___ RECORDED INFORMATION

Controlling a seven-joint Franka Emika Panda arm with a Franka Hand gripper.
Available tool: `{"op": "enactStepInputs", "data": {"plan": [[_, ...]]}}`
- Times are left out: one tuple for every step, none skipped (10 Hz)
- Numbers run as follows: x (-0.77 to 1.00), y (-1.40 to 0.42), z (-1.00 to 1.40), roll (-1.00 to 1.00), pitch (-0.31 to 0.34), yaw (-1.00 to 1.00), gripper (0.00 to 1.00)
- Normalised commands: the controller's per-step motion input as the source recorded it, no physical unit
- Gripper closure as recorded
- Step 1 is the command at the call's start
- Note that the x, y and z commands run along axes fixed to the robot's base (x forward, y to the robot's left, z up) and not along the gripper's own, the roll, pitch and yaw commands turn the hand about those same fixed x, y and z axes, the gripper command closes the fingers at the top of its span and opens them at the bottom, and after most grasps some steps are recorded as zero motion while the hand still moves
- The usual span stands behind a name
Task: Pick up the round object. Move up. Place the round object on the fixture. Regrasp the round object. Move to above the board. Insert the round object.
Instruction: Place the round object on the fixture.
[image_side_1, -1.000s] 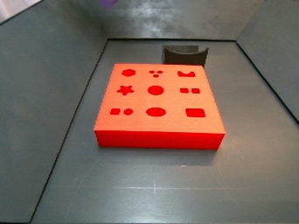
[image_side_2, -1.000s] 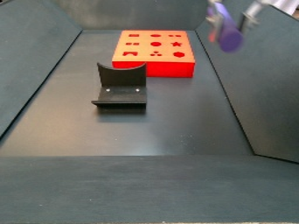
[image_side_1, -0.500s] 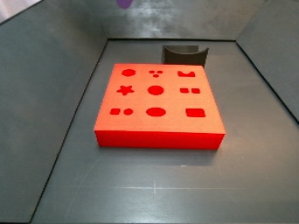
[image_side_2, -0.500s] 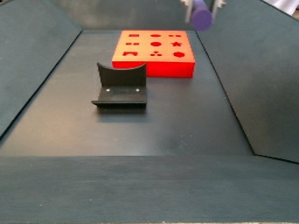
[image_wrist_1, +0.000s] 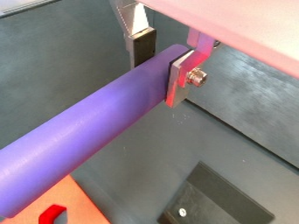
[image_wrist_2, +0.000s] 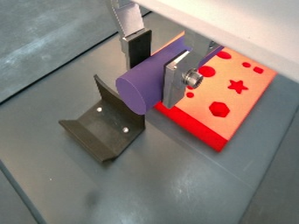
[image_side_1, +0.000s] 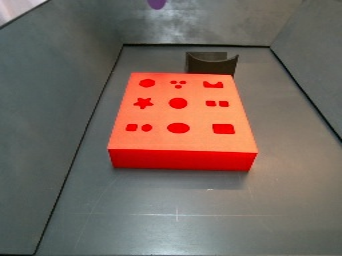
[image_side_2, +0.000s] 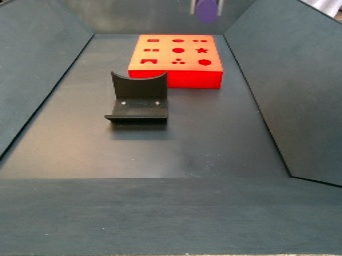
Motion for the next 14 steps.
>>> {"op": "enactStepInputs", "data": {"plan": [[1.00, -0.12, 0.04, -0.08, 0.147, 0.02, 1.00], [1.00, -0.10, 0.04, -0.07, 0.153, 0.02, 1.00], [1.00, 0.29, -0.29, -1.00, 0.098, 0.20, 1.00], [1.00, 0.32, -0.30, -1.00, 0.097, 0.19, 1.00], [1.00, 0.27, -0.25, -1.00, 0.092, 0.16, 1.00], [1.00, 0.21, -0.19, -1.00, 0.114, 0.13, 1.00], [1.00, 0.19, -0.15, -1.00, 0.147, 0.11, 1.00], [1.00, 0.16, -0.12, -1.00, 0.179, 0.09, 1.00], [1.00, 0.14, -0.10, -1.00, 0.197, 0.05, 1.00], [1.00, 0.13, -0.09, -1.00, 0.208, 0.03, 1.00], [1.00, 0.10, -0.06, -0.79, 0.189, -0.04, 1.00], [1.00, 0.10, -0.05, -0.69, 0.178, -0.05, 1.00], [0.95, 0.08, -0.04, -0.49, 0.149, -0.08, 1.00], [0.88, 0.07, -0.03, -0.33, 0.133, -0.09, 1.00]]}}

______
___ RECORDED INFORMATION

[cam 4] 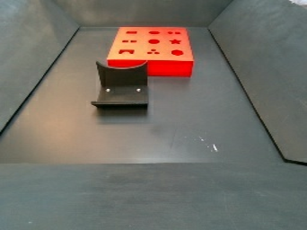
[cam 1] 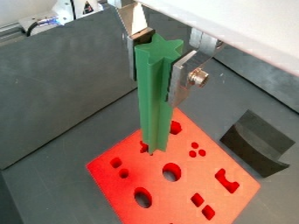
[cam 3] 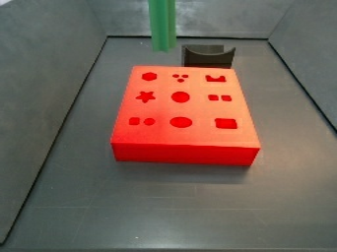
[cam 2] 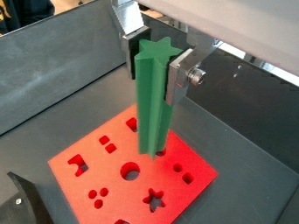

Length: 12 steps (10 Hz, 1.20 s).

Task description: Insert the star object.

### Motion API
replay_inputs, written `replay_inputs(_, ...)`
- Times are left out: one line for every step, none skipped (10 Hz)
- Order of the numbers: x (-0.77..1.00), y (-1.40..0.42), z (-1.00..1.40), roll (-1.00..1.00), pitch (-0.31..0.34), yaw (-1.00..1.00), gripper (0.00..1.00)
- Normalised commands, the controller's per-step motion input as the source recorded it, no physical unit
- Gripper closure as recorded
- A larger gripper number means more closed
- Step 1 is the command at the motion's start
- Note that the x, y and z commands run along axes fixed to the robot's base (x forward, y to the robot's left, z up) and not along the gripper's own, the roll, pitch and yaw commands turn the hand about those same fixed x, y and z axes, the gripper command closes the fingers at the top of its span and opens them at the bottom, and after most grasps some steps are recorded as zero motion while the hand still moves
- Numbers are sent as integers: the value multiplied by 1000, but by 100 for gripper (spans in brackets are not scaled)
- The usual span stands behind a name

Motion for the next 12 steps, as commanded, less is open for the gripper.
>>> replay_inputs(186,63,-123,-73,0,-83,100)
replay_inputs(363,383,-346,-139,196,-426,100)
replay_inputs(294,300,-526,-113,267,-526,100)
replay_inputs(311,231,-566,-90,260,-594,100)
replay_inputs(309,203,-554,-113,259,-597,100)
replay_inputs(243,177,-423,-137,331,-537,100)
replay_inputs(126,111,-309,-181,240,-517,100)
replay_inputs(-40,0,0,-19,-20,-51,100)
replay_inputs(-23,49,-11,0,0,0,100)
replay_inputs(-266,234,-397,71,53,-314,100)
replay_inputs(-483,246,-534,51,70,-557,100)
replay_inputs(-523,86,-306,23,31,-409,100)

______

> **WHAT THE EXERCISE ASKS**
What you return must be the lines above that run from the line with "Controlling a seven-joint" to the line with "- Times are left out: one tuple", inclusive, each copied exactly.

> **SOLUTION**
Controlling a seven-joint Franka Emika Panda arm with a Franka Hand gripper.
Available tool: `{"op": "enactStepInputs", "data": {"plan": [[_, ...]]}}`
- Times are left out: one tuple for every step, none skipped (10 Hz)

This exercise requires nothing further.